Was literally about to mention Until the End of the World. A similar topic in a similarly vibe-y '90s film with another disproportionately strong soundtrack.
posted by CheesesOfBrazil at 3:32 AM on November 29, 2023 [1 favorite]


Mod note: Comment and response remove about how to pronounce an actor's. A link was posted with the named person's desire on how it should pronounced , so that's settled and there's no need to derail the thread.
posted by Brandon Blatcher (staff) at 6:23 AM on November 29, 2023 [1 favorite]


> "the wax cylinders transport us back in time to the happy days of youth"

I expect that the author of that 1902 monograph had no idea how just how right he was. Great comment, and thanks for linking that book, just ordered a copy!
posted by LooseFilter at 7:03 AM on November 29, 2023


John Gruber on playing back VisionPro videos recorded with the iPhone 15 Pro:

Spatial photos and videos — photos and videos shot with the Vision Pro itself — are viewed as a sort of hybrid between 2D content and fully immersive 3D content. They don’t appear in a crisply defined rectangle. Rather, they appear with a hazy dream-like border around them. Like some sort of teleportation magic spell in a Harry Potter movie or something. The effect reminded me very much of Steven Spielberg’s Minority Report, in the way that Tom Cruise’s character could obsessively watch “memories” of his son, and the way the psychic “precogs” perceive their visions of murders about to occur. It’s like watching a dream, but through a portal opened into another world.
posted by Wilbefort at 8:04 AM on November 29, 2023


Kittler's other book (that I know of that has been translated into English) Discourse Networks 1800 / 1900 is great as well. Kittler comes out of the age of big-t Theory but his work is informed by rigorous historical accuracy to material detail.
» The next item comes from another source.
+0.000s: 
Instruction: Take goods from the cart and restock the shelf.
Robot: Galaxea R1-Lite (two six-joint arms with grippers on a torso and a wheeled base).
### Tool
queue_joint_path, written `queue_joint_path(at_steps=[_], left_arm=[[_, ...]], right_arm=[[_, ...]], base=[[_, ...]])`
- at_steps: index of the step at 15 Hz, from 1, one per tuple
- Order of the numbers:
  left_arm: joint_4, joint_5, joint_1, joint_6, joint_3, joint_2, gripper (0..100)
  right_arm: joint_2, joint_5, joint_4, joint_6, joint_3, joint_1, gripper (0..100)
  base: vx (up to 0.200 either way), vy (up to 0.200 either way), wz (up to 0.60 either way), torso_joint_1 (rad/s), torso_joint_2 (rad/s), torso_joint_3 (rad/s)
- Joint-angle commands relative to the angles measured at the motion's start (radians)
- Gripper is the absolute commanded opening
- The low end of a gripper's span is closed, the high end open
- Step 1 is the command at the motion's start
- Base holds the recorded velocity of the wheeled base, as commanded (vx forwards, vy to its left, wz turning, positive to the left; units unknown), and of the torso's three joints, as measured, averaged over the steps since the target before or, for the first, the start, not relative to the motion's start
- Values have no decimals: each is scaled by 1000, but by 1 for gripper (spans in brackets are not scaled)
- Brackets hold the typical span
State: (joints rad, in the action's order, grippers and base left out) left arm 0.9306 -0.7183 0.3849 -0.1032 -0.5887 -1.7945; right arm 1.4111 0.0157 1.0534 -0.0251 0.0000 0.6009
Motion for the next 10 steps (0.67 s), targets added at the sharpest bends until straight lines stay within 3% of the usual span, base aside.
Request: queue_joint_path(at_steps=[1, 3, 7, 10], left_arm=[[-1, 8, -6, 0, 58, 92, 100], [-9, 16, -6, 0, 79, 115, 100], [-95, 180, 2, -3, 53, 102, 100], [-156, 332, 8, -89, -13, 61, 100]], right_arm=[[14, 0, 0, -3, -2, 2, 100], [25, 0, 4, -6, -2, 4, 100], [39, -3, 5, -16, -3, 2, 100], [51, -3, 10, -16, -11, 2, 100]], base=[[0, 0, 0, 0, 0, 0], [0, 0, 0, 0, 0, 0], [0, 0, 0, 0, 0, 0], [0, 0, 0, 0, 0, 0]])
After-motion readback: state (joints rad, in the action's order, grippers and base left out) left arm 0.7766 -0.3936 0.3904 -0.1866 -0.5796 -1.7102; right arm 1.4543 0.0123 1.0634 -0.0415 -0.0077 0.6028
It bums me out when any current tech criticism treats the current thing (AI, the endless content feed, immersive vr, whatever) as completely sui generis and representing a break from all hitherto recorded history. Kittler's historicism is an excellent antidote. Commentators who treat our current moment as historically unique really underestimate the complexities of history. People in the past weren't children and they weren't rubes. /soapbox.
posted by Pickman's Next Top Model at 9:08 AM on November 29, 2023 [2 favorites]
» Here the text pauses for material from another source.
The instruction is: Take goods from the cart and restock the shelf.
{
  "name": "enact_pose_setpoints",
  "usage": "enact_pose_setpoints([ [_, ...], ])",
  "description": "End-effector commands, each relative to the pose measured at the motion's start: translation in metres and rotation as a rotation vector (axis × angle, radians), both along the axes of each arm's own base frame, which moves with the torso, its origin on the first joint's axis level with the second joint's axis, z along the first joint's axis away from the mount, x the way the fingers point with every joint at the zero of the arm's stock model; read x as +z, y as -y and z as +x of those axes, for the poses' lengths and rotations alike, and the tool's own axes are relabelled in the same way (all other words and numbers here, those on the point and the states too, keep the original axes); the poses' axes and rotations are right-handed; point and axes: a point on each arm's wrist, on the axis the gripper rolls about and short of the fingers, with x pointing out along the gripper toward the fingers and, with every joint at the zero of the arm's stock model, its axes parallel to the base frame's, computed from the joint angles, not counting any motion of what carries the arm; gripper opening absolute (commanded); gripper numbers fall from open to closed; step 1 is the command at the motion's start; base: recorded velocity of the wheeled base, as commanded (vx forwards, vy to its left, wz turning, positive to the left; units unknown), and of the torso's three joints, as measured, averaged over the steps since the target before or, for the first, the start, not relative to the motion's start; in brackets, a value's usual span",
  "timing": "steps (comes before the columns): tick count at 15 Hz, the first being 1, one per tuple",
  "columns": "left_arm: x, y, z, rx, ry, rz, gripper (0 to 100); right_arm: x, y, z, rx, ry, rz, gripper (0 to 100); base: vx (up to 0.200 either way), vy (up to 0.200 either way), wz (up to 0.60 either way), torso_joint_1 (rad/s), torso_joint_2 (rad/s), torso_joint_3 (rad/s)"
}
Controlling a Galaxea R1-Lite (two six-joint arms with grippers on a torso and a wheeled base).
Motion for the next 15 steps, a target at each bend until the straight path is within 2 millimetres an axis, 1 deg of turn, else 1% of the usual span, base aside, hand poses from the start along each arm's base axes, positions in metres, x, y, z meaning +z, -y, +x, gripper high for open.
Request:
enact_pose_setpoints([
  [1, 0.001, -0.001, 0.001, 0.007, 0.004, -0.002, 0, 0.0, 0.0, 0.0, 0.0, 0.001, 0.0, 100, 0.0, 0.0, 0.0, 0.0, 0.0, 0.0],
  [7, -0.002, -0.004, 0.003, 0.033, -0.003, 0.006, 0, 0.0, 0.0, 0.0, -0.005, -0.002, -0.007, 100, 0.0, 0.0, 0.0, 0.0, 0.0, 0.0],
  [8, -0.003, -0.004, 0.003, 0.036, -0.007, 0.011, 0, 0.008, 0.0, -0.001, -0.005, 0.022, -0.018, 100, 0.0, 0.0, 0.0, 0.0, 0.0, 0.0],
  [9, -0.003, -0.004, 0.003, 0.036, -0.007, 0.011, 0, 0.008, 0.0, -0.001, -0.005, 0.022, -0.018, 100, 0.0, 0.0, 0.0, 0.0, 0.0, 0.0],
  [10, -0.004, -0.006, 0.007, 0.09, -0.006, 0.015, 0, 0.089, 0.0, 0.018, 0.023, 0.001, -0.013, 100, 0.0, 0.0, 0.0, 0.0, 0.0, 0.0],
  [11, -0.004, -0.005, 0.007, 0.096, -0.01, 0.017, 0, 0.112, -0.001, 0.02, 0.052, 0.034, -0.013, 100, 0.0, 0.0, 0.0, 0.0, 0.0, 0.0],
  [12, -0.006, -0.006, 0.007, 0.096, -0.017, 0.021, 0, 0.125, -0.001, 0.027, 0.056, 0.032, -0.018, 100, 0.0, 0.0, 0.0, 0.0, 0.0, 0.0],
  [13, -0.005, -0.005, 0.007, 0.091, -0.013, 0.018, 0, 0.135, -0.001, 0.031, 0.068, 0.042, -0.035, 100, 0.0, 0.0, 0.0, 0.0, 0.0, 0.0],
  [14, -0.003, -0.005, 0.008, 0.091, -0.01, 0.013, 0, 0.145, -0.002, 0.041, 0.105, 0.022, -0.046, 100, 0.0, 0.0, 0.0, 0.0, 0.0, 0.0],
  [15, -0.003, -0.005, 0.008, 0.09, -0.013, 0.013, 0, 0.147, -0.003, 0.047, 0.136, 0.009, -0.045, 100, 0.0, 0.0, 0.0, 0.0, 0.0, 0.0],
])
I have seen "Strange Days" more than once, it is well worth seeking out.

Two things crack me up about Strange Days - a) it's largely about a serial killer wearing Google Glass and screwing with other people's AR kit, which is conceivably no longer sci-fi, and b) the film starts with a classic dystopian film trope of a news reader going down the list of headlines that are supposed to show how raggedly on the edge of collapse all of society is, and the content of the headlines actually doesn't sound as bad as our real world headlines (or even those of 15-20 years ago - it released in 1995 and was set on the cusp of NYE 1999).
posted by FatherDagon at 1:06 PM on November 29, 2023 [1 favorite]


I went to a William Gibson reading and book signing in 2003 when Pattern Recognition came out (ask me later about my belief that Pattern Recognition is secretly Mona Lisa Overdrive wearing a less-far-in-the-future hat) and Gibson, talking about scifi's spotty record of predicting the future, said in 1983 when he wrote Neuromancer he was able to imagine cyberspace but was unable to imagine a future without public pay phones.
posted by Pickman's Next Top Model at 1:42 PM on November 29, 2023 [1 favorite]
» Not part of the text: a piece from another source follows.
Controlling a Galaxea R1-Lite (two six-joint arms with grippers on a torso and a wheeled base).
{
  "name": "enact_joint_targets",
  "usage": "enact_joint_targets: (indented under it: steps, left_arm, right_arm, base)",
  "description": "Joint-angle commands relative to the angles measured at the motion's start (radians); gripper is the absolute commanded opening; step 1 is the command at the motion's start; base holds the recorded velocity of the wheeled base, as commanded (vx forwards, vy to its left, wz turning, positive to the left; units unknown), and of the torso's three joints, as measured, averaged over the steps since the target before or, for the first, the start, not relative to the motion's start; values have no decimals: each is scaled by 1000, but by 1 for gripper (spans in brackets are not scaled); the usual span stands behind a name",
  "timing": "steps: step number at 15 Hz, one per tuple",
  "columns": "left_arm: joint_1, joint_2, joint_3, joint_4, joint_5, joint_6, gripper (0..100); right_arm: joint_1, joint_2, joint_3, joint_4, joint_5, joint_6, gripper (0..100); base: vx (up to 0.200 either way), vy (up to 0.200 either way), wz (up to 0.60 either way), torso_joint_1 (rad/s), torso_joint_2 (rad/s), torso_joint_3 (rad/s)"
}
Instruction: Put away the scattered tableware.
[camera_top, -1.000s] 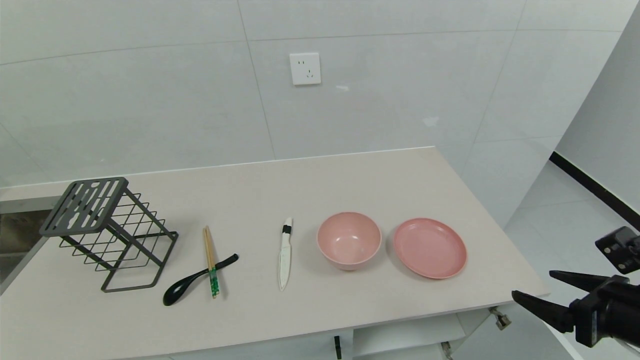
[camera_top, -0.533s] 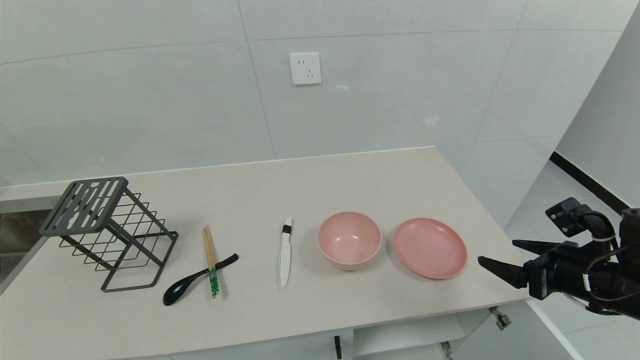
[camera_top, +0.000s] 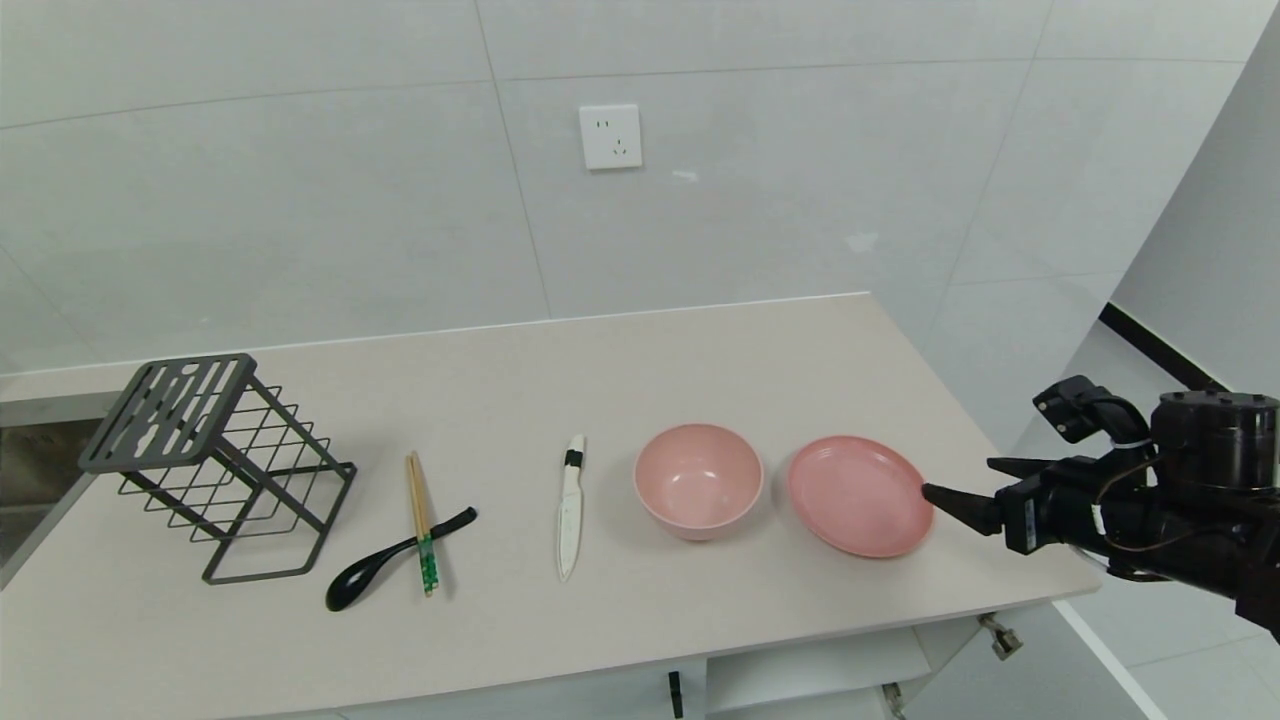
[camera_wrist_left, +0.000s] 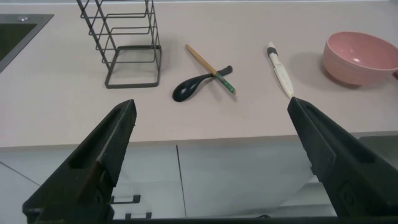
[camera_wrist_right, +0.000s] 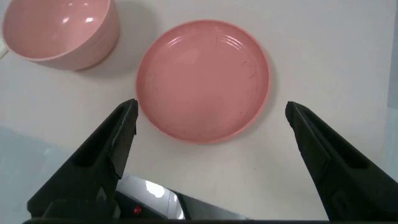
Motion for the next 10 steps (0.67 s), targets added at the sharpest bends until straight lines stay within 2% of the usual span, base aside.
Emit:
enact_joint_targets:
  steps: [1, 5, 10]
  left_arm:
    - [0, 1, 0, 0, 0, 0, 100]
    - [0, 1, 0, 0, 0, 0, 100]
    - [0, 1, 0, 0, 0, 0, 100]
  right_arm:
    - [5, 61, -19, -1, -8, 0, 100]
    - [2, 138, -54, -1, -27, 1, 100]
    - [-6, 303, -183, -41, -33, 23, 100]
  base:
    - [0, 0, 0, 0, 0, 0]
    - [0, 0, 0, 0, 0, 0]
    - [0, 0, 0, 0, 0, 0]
I've got an Oliver Grau book, Virtual Art, that makes a good case for panoramas being a proto-VR in the sense that it was meant to completely surround the viewer.

But the creation of a panorama was no small task so nobody would expect people to document their own life in such a way.

I think there's a long history of people imagining what if a medium was all-encompassing or indistinguishable from the real thing. But the production and distribution of the medium usually remains familiar. Brave New World has the movies become the feelies, but it's still a studio production that you go to the feelie theatre to experience. It doesn't give everyone a feelie camera in their pocket.